As a former Catholic schoolboy from the Bronx, surely Fernando Ferrer knows that falsehoods can trip you up.
Mr. Ferrer, the Democratic candidate for mayor, nevertheless found himself stumbling yesterday after his political opponents pointed out something amiss on his campaign Web site: a personal log entry "posted by Fernando Ferrer," in which he recalled attending "public schools for most of my education."
Mr. Ferrer actually attended Catholic schools for most of his education, graduating from the prestigious Cardinal Spellman High School with a scholarship to New York University. Certainly, he has not forgotten his Good Book amid his pursuit of votes from public school teachers, parents and graduates?
He has not, aides said yesterday. They maintained that Mr. Ferrer did not write the blog entry attributed to him.
"An item submitted by Freddy Ferrer was inaccurately edited regarding Freddy's education," Nick Baldick, the campaign manager, said in a statement. "We apologize for the mistake and have corrected the entry."

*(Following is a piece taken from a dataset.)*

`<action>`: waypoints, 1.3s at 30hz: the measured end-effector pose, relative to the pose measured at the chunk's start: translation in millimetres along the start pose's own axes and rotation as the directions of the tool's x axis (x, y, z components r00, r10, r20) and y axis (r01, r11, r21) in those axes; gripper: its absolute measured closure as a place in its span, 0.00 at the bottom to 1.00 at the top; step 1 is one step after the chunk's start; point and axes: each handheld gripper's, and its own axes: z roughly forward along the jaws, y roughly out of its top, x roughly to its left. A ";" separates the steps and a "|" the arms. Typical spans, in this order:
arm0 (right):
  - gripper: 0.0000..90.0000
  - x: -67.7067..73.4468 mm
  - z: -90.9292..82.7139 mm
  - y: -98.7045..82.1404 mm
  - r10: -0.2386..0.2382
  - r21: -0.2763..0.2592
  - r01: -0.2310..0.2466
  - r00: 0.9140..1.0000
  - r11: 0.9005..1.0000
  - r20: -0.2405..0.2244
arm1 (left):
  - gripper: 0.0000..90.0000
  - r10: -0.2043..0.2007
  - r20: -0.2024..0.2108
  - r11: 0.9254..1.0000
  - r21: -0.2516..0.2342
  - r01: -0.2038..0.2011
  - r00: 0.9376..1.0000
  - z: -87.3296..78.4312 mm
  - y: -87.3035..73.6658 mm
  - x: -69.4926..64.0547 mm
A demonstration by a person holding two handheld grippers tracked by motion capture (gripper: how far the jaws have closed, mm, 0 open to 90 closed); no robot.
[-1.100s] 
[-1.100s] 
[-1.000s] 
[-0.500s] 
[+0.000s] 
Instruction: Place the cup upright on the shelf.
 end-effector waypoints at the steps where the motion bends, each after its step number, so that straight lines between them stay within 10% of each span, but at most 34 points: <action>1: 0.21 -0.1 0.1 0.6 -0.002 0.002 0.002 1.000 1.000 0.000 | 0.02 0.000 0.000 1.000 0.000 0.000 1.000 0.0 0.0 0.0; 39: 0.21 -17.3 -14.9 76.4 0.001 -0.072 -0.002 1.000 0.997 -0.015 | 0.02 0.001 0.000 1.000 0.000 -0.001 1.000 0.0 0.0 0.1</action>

Yet even that explanation was not quite right. Jen Bluestein, a spokeswoman for the Ferrer campaign, said the candidate did not submit a written item but rather "passed on some ideas" to an aide, who then wrote three paragraphs and posted them in his name. The prose has a quality that could be confused with Mr. Ferrer's speaking style, but in whole it reads like a news release.
Asked why Mr. Ferrer was credited for words he did not write, Ms. Bluestein offered an everyone-does-it defense.

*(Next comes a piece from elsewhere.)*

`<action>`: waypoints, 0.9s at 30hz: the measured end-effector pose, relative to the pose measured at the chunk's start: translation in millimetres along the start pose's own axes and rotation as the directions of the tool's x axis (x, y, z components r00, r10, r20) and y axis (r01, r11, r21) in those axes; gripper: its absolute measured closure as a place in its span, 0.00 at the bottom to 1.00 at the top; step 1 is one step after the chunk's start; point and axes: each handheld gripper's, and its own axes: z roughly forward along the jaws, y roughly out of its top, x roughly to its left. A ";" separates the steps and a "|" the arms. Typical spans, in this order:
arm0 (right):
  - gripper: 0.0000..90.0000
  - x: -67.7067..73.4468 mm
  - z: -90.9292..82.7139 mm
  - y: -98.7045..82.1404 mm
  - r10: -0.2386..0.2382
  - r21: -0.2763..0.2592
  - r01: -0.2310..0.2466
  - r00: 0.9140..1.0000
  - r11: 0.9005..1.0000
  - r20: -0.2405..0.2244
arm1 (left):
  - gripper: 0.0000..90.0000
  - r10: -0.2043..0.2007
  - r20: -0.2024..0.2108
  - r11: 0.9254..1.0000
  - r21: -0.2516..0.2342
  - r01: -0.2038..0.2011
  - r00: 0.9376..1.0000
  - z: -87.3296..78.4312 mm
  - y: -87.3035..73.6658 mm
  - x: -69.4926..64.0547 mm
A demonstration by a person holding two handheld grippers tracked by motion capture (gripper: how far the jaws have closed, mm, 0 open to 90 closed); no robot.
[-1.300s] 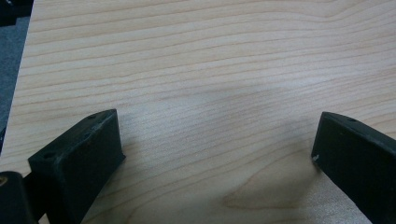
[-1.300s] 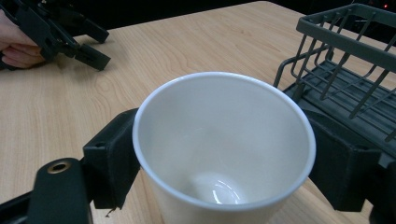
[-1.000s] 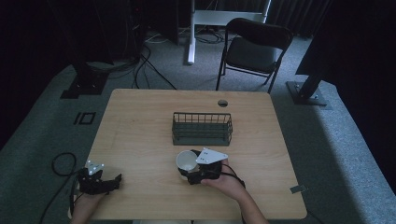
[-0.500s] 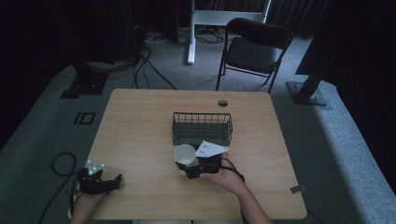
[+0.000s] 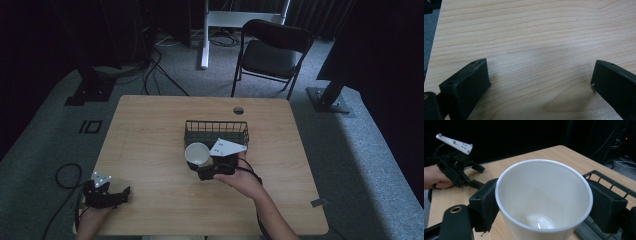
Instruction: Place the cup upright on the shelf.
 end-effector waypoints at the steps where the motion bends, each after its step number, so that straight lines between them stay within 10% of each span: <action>1: 0.21 -0.8 0.2 2.2 0.001 -0.004 -0.001 1.000 1.000 0.005 | 0.02 0.000 0.000 1.000 0.000 0.000 1.000 0.0 0.0 0.0; 17: 0.21 -19.1 -1.6 39.7 0.020 -0.071 -0.013 0.995 0.997 0.103 | 0.02 0.000 0.000 1.000 0.000 0.000 1.000 0.0 0.0 0.0; 27: 0.21 -36.9 4.2 49.1 0.070 -0.066 -0.056 0.968 0.996 0.239 | 0.02 0.000 0.000 1.000 -0.001 0.000 1.000 0.1 0.0 0.0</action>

"This happens in political campaigns all the time," she said. "In this case he called in some ideas, and someone got a little loose with the editing."
Then Ms. Bluestein went on the offensive, challenging the integrity of Mayor Michael R. Bloomberg's campaign aides on two related fronts. She wondered why aides waited weeks to point out the error in the entry made Sept. 5 on the site (ferrer2005.com), and whether Mr. Bloomberg wrote first-person answers in the "Ask Mike" blog on his campaign Web site (mikebloomberg.com).
Stu Loeser, a spokesman for the mayor's campaign, acknowledged that his camp noticed the error "soon after it was posted" on Mr. Ferrer's site. Asked about the timing, and whether it was intended to distract attention from Mr. Ferrer's visit yesterday from Howard Dean, the Democratic National Committee chairman, Mr. Loeser replied, "We don't discuss campaign strategy."
As for the authorship of "Ask Mike," Mr. Loeser replied about the mayor, "It's something he oversees and approves."
The Bloomberg and Ferrer camps are competing aggressively to win over parents of schoolchildren and Catholic New Yorkers, and the blog dust-up had both campaigns in a frenzy yesterday afternoon.
"I happen to be a proud graduate of an excellent private parochial school, and I can't imagine why anyone would hide such a fact," William Cunningham, a senior adviser for the Bloomberg campaign, said in a statement to reporters.
Mr. Loeser also asked, for the record, that it be noted the mayor attended public schools through high school in Medford, Mass.
Mr. Ferrer was bombarded with questions about the blog entry during a news conference late yesterday with Mr. Dean, at which the candidate took responsibility.
The Ferrer campaign also noted that the mayor cited falling murder rates in the South Bronx on his campaign Web site - yet did not mention that other crime rates had risen.